For the entries below, copy exactly the line that contains "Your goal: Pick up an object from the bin" through the line that contains "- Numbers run", both ends included, and exclude all pictures.

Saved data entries
Segment Open

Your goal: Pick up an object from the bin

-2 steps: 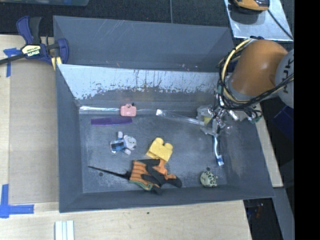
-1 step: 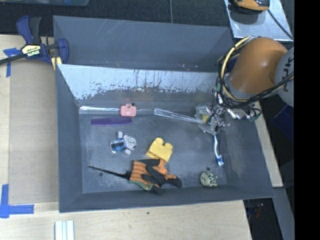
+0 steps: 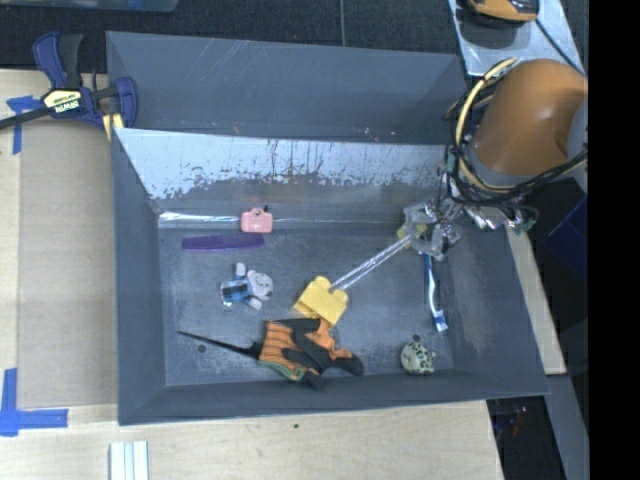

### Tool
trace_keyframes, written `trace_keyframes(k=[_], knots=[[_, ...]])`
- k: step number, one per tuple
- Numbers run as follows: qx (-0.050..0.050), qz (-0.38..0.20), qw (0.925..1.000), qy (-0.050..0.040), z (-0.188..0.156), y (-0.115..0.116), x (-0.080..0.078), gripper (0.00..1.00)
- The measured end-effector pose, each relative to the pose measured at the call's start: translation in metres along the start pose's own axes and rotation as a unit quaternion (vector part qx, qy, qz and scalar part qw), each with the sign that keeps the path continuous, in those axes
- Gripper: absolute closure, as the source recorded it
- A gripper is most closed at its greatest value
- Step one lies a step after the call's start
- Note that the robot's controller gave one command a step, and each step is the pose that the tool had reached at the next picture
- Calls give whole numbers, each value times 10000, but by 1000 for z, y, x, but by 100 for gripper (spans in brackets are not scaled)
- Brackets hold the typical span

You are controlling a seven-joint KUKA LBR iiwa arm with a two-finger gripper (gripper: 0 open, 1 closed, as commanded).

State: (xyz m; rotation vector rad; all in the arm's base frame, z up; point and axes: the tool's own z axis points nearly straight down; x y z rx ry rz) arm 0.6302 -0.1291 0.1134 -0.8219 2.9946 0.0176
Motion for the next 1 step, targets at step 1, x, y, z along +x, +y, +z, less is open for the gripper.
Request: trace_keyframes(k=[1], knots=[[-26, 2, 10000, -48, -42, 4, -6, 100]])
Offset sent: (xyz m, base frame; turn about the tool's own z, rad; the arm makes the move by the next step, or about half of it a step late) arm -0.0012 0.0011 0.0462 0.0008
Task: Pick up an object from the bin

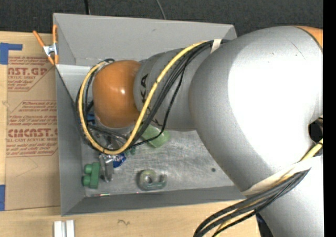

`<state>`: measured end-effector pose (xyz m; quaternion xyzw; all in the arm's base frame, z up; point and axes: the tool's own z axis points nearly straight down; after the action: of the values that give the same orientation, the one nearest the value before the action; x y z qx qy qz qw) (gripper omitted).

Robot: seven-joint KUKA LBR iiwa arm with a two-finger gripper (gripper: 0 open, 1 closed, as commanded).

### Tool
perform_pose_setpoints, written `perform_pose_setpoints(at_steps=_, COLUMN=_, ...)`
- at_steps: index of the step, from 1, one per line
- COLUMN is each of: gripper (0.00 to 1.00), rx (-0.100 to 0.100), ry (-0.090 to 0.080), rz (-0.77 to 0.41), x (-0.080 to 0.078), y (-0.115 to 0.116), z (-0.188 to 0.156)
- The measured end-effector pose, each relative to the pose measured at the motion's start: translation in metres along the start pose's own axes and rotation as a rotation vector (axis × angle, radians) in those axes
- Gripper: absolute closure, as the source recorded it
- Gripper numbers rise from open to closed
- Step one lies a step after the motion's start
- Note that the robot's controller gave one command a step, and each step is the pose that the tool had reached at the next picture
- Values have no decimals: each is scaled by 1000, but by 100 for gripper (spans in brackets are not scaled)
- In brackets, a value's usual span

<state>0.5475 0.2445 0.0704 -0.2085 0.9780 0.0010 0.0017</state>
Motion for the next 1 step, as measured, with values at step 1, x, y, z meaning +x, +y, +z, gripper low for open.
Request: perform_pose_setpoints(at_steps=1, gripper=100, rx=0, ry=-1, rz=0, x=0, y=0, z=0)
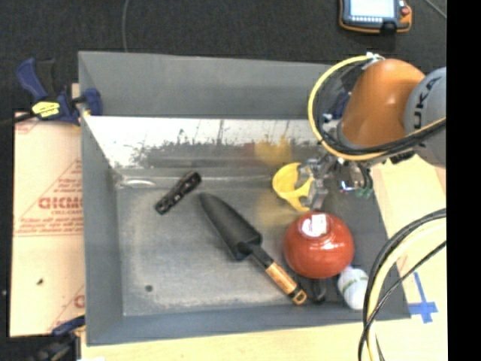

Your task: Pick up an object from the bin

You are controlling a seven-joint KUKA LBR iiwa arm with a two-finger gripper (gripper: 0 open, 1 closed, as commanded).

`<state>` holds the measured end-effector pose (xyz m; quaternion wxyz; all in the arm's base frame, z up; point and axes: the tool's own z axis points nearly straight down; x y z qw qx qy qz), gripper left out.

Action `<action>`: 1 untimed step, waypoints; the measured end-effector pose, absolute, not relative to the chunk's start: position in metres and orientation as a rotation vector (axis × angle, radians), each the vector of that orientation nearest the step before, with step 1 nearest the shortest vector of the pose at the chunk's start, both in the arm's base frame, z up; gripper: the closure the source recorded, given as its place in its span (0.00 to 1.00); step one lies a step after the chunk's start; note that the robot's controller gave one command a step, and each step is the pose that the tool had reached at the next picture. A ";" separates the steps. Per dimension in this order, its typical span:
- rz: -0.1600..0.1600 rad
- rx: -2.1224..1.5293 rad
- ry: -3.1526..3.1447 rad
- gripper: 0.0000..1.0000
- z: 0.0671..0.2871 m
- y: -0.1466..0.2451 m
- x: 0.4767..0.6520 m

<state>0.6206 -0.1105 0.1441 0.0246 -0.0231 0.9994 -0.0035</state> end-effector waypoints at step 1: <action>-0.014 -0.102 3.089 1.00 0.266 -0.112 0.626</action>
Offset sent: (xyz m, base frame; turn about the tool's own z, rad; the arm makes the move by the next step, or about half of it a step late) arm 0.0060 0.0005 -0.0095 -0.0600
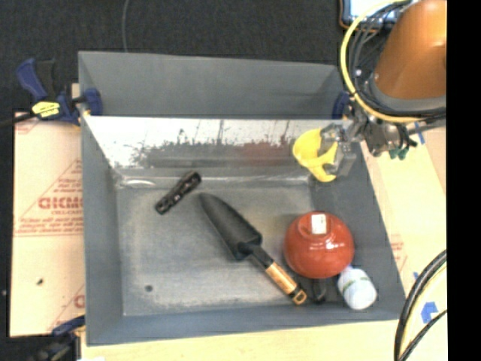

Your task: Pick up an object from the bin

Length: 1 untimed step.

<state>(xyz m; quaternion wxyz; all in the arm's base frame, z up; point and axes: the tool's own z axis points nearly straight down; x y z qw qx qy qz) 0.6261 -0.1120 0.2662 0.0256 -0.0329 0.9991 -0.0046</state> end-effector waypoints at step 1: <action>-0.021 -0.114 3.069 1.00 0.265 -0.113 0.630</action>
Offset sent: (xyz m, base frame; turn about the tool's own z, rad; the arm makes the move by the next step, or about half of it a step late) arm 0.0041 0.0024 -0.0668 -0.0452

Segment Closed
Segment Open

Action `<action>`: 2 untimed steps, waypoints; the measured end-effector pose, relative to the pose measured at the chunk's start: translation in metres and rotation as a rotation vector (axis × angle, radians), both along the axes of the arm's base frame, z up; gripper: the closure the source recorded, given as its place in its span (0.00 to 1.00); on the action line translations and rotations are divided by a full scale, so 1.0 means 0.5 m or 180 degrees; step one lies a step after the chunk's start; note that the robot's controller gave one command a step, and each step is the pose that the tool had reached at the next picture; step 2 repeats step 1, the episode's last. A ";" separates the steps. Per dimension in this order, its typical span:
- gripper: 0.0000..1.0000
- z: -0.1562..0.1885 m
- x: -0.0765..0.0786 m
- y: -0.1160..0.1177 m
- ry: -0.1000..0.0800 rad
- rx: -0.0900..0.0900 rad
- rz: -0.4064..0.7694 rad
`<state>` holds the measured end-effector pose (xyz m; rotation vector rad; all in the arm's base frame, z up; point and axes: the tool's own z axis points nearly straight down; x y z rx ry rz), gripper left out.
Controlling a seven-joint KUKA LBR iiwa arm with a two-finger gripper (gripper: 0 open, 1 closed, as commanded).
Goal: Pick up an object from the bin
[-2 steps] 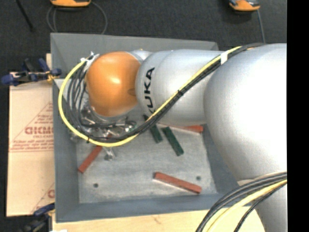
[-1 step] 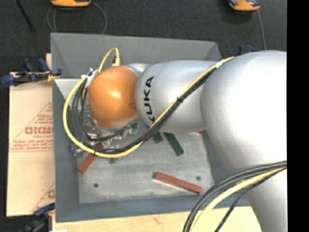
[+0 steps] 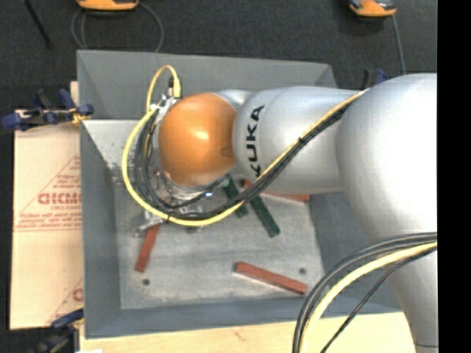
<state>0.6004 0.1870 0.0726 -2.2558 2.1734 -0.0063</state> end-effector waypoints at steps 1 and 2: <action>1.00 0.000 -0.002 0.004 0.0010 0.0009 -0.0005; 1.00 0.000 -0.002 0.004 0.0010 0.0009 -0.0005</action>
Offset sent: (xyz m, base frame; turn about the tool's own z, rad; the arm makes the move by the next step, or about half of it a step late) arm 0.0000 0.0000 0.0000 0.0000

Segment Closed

### [Response to the exercise]
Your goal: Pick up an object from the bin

-2 steps: 
-1 step: 
+0 steps: 

### Tool
trace_keyframes, written `trace_keyframes(k=[_], knots=[[_, ...]])`
- k: step number, one per tuple
- Numbers run as follows: qx (-0.050..0.050), qz (-0.38..0.20), qw (0.925..1.000), qy (-0.050..0.040), z (-0.188..0.156), y (-0.115..0.116), x (-0.080..0.078), gripper (0.00..1.00)

The output above is complete.